Information provided =
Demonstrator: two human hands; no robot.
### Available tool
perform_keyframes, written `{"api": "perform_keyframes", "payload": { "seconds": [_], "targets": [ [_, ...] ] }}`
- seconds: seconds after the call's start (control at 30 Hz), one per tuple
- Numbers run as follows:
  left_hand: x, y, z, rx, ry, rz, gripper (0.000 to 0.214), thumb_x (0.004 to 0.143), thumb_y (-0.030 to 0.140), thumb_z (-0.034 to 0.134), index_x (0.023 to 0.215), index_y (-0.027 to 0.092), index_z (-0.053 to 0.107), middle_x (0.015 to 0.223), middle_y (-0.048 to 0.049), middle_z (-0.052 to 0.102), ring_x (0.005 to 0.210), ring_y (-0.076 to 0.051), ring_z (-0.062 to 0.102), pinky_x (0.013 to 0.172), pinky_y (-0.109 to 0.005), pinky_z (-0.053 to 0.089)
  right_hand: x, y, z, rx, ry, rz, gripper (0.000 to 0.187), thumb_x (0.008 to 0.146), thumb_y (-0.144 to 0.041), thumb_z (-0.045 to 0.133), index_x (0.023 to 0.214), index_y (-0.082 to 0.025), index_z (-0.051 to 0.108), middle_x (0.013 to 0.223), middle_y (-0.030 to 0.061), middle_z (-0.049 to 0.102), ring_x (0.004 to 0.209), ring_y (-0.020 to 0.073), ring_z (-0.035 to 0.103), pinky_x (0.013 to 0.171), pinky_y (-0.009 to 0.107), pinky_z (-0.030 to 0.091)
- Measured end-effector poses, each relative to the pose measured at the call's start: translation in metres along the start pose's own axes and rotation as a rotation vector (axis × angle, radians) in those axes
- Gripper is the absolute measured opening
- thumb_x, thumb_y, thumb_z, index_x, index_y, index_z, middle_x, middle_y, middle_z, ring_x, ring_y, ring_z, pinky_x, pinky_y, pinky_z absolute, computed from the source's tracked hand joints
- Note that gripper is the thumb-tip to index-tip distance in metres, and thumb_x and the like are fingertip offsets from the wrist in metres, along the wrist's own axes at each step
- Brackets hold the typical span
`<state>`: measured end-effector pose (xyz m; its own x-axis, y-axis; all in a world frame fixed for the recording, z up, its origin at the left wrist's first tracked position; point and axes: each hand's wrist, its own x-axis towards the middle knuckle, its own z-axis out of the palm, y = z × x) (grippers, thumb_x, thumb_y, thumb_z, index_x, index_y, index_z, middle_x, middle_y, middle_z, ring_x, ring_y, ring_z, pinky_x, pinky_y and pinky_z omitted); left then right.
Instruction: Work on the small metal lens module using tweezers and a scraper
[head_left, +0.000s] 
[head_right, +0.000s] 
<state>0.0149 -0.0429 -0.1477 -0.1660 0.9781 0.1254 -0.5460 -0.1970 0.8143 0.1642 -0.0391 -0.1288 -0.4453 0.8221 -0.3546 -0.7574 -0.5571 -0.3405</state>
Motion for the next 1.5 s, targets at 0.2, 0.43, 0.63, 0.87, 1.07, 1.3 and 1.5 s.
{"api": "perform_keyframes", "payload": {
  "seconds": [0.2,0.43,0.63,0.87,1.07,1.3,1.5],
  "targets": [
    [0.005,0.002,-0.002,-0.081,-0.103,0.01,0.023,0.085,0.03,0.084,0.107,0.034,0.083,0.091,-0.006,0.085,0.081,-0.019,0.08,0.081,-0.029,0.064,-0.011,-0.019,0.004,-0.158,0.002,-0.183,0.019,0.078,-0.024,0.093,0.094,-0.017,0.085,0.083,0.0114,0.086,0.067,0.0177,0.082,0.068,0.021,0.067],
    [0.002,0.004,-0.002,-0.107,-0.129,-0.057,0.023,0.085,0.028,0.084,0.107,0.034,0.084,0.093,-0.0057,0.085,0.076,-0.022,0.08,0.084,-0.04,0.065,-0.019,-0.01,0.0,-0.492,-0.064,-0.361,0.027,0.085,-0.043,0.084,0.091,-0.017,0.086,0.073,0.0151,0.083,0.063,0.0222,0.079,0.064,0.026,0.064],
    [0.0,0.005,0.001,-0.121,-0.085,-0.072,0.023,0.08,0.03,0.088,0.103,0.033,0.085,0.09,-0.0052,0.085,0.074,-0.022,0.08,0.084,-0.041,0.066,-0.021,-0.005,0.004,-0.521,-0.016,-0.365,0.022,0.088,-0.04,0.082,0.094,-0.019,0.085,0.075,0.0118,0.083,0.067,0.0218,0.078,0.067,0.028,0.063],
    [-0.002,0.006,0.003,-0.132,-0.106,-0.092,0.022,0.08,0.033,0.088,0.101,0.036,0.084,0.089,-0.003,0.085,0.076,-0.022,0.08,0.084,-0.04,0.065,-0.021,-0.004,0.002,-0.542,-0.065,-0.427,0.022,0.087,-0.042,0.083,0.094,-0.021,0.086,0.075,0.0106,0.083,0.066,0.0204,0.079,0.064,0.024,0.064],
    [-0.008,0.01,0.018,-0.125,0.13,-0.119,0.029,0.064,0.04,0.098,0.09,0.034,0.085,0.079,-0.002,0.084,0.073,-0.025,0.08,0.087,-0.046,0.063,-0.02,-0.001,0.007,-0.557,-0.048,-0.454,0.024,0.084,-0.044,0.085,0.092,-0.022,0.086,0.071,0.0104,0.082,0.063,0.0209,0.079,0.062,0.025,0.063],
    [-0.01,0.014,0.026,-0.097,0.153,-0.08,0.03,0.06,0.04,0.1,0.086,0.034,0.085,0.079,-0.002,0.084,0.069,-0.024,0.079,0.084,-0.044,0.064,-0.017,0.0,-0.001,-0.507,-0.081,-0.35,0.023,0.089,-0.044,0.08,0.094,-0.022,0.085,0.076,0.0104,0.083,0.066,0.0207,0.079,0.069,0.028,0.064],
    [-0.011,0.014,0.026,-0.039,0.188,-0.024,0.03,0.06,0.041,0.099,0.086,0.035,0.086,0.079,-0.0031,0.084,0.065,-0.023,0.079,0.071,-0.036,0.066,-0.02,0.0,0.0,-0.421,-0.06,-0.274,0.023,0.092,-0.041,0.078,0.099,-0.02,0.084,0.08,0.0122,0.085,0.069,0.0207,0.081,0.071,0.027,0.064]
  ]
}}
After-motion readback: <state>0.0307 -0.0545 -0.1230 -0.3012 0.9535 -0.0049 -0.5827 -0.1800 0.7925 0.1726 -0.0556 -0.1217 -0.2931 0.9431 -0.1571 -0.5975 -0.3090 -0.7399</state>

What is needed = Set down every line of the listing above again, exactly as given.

Response =
Demonstrator: two human hands; no robot.
### Available tool
perform_keyframes, written `{"api": "perform_keyframes", "payload": { "seconds": [_], "targets": [ [_, ...] ] }}`
- seconds: seconds after the call's start (control at 30 Hz), one per tuple
- Numbers run as follows:
  left_hand: x, y, z, rx, ry, rz, gripper (0.000 to 0.214), thumb_x (0.004 to 0.143), thumb_y (-0.030 to 0.140), thumb_z (-0.034 to 0.134), index_x (0.023 to 0.215), index_y (-0.027 to 0.092), index_z (-0.053 to 0.107), middle_x (0.015 to 0.223), middle_y (-0.048 to 0.049), middle_z (-0.052 to 0.102), ring_x (0.005 to 0.210), ring_y (-0.076 to 0.051), ring_z (-0.062 to 0.102), pinky_x (0.013 to 0.172), pinky_y (-0.109 to 0.005), pinky_z (-0.053 to 0.089)
  right_hand: x, y, z, rx, ry, rz, gripper (0.000 to 0.187), thumb_x (0.008 to 0.146), thumb_y (-0.144 to 0.041), thumb_z (-0.045 to 0.133), index_x (0.023 to 0.214), index_y (-0.082 to 0.025), index_z (-0.051 to 0.108), middle_x (0.013 to 0.223), middle_y (-0.030 to 0.061), middle_z (-0.049 to 0.102), ring_x (0.004 to 0.209), ring_y (-0.020 to 0.073), ring_z (-0.035 to 0.103), pinky_x (0.013 to 0.171), pinky_y (-0.009 to 0.107), pinky_z (-0.030 to 0.091)
- Measured end-effector poses, each relative to the pose measured at the call's start: translation in metres along the start pose's own axes and rotation as a rotation vector (axis × angle, radians) in those axes
- Gripper is the absolute measured opening
- thumb_x, thumb_y, thumb_z, index_x, index_y, index_z, middle_x, middle_y, middle_z, ring_x, ring_y, ring_z, pinky_x, pinky_y, pinky_z absolute, computed from the source's tracked hand joints
- Note that gripper is the thumb-tip to index-tip distance in metres, and thumb_x and the like are fingertip offsets from the wrist in metres, along the wrist's own axes at each step
- Brackets hold the typical span
`<state>`: measured end-effector pose (xyz m; its own x-axis, y-axis; all in a world frame fixed for the recording, z up, its origin at the left wrist's first tracked position; point and axes: each hand's wrist, its own x-axis towards the middle knuckle, its own z-axis out of the palm, y = z × x) (grippers, thumb_x, thumb_y, thumb_z, index_x, index_y, index_z, middle_x, middle_y, middle_z, ring_x, ring_y, ring_z, pinky_x, pinky_y and pinky_z omitted); left then right.
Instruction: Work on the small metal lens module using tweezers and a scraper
[head_left, +0.000s] 
[head_right, +0.000s] 
<state>0.0149 -0.0429 -0.1477 -0.1660 0.9781 0.1254 -0.5460 -0.1970 0.8143 0.1642 -0.0391 -0.1288 -0.4453 0.8221 -0.3546 -0.7574 -0.5571 -0.3405</state>
Motion for the next 1.5 s, targets at 0.2, 0.43, 0.63, 0.87, 1.07, 1.3 and 1.5 s.
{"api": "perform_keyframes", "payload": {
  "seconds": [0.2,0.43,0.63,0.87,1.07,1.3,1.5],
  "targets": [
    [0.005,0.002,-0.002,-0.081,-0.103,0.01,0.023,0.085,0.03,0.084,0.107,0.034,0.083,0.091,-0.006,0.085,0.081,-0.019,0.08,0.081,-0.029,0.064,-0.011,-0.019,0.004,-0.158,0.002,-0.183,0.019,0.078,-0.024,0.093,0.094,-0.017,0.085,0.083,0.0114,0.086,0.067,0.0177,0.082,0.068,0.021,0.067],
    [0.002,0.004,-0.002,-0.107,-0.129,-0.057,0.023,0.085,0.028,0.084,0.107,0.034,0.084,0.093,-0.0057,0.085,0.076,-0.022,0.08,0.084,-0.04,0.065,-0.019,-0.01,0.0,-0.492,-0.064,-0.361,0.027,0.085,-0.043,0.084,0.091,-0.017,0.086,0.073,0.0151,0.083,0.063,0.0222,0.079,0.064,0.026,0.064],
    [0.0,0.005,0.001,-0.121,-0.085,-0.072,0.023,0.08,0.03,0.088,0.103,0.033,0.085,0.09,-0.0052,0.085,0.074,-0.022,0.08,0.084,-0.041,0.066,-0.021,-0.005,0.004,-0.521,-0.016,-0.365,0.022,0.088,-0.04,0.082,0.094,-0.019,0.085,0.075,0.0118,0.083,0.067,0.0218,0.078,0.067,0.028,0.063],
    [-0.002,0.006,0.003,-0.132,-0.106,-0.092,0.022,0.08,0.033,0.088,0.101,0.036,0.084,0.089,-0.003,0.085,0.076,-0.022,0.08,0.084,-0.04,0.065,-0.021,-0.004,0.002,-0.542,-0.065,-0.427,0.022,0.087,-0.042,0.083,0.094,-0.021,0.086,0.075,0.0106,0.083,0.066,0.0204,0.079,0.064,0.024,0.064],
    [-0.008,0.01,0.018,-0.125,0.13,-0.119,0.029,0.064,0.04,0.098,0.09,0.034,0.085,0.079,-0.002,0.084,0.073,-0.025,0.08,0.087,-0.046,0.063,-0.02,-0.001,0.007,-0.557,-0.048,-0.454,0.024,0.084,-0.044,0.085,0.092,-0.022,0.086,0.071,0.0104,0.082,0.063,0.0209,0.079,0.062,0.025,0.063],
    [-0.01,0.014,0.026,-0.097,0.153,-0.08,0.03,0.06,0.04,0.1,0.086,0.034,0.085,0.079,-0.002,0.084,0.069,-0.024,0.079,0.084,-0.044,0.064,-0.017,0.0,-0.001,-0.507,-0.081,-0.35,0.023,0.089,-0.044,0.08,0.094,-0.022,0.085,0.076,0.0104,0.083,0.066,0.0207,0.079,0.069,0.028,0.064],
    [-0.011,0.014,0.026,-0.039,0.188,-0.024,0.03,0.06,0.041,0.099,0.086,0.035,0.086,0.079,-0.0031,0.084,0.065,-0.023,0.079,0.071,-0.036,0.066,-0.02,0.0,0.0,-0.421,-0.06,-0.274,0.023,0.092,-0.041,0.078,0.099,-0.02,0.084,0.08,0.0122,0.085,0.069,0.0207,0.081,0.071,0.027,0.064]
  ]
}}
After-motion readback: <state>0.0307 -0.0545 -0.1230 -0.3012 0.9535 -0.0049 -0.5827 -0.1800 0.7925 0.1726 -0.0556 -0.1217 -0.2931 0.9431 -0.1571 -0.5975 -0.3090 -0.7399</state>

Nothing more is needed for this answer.